TASK: Whenever a line in the data holds the string "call", pull that line out.

□ □ □ □ □

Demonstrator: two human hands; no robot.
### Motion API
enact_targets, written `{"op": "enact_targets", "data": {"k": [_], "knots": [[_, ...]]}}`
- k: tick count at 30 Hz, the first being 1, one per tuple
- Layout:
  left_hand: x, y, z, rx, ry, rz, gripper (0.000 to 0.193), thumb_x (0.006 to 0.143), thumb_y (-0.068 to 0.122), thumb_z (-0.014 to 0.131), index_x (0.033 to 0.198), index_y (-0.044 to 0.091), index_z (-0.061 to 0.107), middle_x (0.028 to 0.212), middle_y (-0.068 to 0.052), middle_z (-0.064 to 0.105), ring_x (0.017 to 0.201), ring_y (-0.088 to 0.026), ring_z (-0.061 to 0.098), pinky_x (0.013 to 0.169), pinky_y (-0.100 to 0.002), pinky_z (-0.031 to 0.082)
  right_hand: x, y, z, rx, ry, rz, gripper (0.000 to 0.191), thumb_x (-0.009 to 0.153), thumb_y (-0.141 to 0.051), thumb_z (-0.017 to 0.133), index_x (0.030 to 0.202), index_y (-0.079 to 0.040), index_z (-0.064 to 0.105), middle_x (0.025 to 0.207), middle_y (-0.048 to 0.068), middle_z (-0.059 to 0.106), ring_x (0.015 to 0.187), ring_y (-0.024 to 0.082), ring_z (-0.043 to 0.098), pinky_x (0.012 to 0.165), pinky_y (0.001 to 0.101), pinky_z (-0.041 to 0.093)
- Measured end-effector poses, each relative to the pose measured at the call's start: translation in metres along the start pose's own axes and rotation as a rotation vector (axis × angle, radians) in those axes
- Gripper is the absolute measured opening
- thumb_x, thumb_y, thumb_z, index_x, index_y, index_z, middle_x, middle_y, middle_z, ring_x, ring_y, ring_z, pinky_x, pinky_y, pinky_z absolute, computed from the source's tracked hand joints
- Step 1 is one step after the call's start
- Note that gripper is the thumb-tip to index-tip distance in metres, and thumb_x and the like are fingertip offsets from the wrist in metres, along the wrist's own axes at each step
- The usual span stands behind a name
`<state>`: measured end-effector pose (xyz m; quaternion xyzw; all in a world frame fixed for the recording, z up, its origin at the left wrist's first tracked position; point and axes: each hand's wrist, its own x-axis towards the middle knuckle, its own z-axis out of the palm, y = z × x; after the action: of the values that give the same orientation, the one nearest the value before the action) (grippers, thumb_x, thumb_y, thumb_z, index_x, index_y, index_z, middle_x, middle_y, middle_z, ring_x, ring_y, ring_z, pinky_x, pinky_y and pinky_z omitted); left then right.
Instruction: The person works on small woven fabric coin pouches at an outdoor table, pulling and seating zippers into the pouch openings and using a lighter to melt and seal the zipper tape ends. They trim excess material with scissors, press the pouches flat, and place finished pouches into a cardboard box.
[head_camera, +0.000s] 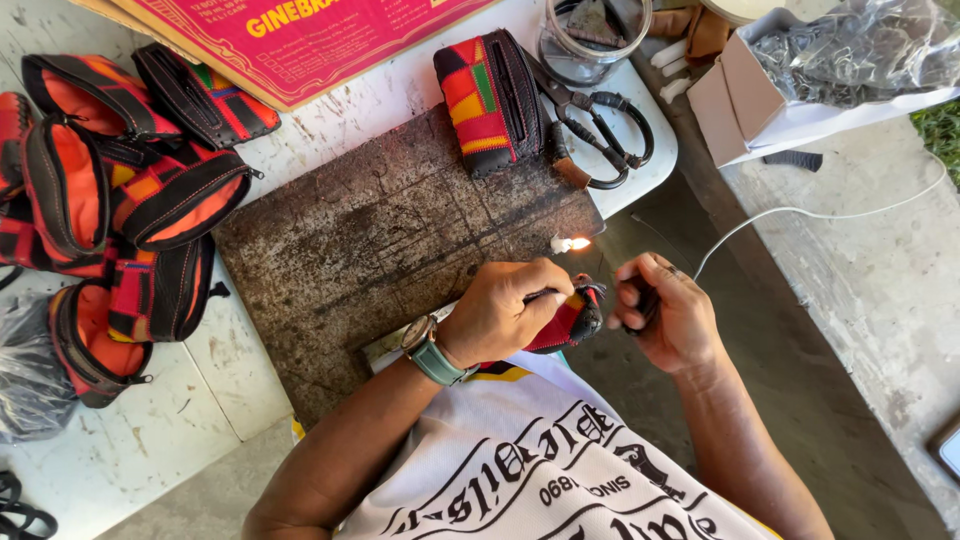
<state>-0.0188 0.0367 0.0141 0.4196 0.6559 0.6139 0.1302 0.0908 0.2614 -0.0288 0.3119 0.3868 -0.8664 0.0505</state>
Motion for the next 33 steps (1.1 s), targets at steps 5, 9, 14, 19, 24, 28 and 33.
{"op": "enact_targets", "data": {"k": [5, 9, 14, 19, 24, 28, 33], "knots": [[-0.003, 0.005, -0.001, 0.109, -0.066, -0.031, 0.012, 0.095, 0.002, 0.065, 0.099, 0.007, 0.055, 0.082, -0.012, 0.067, 0.073, -0.031, 0.069, 0.063, -0.039, 0.053, -0.024, -0.008, 0.015, -0.546, -0.129, -0.379, 0.024, 0.094, -0.010, 0.076, 0.115, 0.001, 0.070, 0.079, 0.001, 0.049, 0.064, 0.007, 0.040, 0.057, 0.0262, 0.035], [-0.007, 0.013, -0.001, 0.196, -0.141, 0.030, 0.011, 0.095, 0.002, 0.064, 0.098, 0.008, 0.056, 0.082, -0.012, 0.067, 0.072, -0.034, 0.067, 0.062, -0.042, 0.051, -0.042, -0.021, 0.031, -1.004, -0.242, -0.624, 0.039, 0.079, -0.008, 0.085, 0.116, -0.005, 0.075, 0.086, 0.000, 0.056, 0.062, 0.004, 0.042, 0.053, 0.0247, 0.035], [-0.012, 0.022, -0.003, 0.201, -0.162, 0.075, 0.012, 0.094, 0.001, 0.064, 0.099, 0.009, 0.056, 0.082, -0.009, 0.066, 0.072, -0.031, 0.067, 0.062, -0.041, 0.050, -0.041, -0.020, 0.043, -0.954, -0.389, -0.652, 0.014, 0.091, -0.009, 0.079, 0.104, -0.005, 0.075, 0.097, 0.001, 0.065, 0.077, 0.005, 0.057, 0.063, 0.0216, 0.045], [-0.019, 0.022, -0.006, 0.198, -0.184, 0.137, 0.015, 0.093, 0.003, 0.067, 0.102, 0.010, 0.058, 0.086, -0.007, 0.067, 0.080, -0.029, 0.068, 0.071, -0.042, 0.051, -0.036, -0.013, 0.033, -0.523, -0.336, -0.153, 0.015, 0.092, -0.014, 0.076, 0.098, -0.002, 0.070, 0.083, 0.001, 0.064, 0.065, 0.006, 0.051, 0.053, 0.0208, 0.039], [-0.026, 0.020, -0.004, 0.198, -0.153, 0.115, 0.018, 0.096, 0.005, 0.067, 0.112, 0.012, 0.061, 0.093, -0.006, 0.070, 0.085, -0.027, 0.068, 0.076, -0.041, 0.053, -0.030, -0.009, 0.026, -0.427, -0.287, -0.081, 0.019, 0.092, -0.016, 0.076, 0.098, 0.000, 0.069, 0.081, 0.001, 0.063, 0.062, 0.007, 0.053, 0.053, 0.0224, 0.043], [-0.030, 0.023, -0.003, 0.207, -0.200, 0.074, 0.027, 0.098, 0.005, 0.067, 0.123, 0.014, 0.066, 0.091, -0.006, 0.070, 0.085, -0.026, 0.070, 0.078, -0.040, 0.055, -0.027, -0.011, 0.026, -0.464, -0.291, -0.040, 0.022, 0.090, -0.018, 0.077, 0.097, 0.001, 0.070, 0.078, 0.003, 0.063, 0.060, 0.007, 0.052, 0.050, 0.0229, 0.041], [-0.033, 0.025, -0.002, 0.165, -0.101, 0.161, 0.034, 0.098, 0.003, 0.067, 0.131, 0.011, 0.065, 0.115, -0.008, 0.075, 0.099, -0.024, 0.074, 0.089, -0.036, 0.059, -0.040, -0.013, 0.027, -0.473, -0.391, -0.252, 0.037, 0.085, -0.027, 0.081, 0.112, -0.005, 0.069, 0.091, -0.001, 0.061, 0.074, 0.004, 0.051, 0.061, 0.0200, 0.041]]}}
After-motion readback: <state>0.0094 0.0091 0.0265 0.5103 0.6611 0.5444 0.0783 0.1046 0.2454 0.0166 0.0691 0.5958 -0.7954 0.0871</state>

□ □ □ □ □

RESPONSE FOR THIS EXERCISE:
- Measured end-effector poses, each relative to the pose measured at the call's start: translation in metres along the start pose's own axes and rotation as a rotation vector (axis × angle, radians) in those axes
- Step 1 is one step after the call's start

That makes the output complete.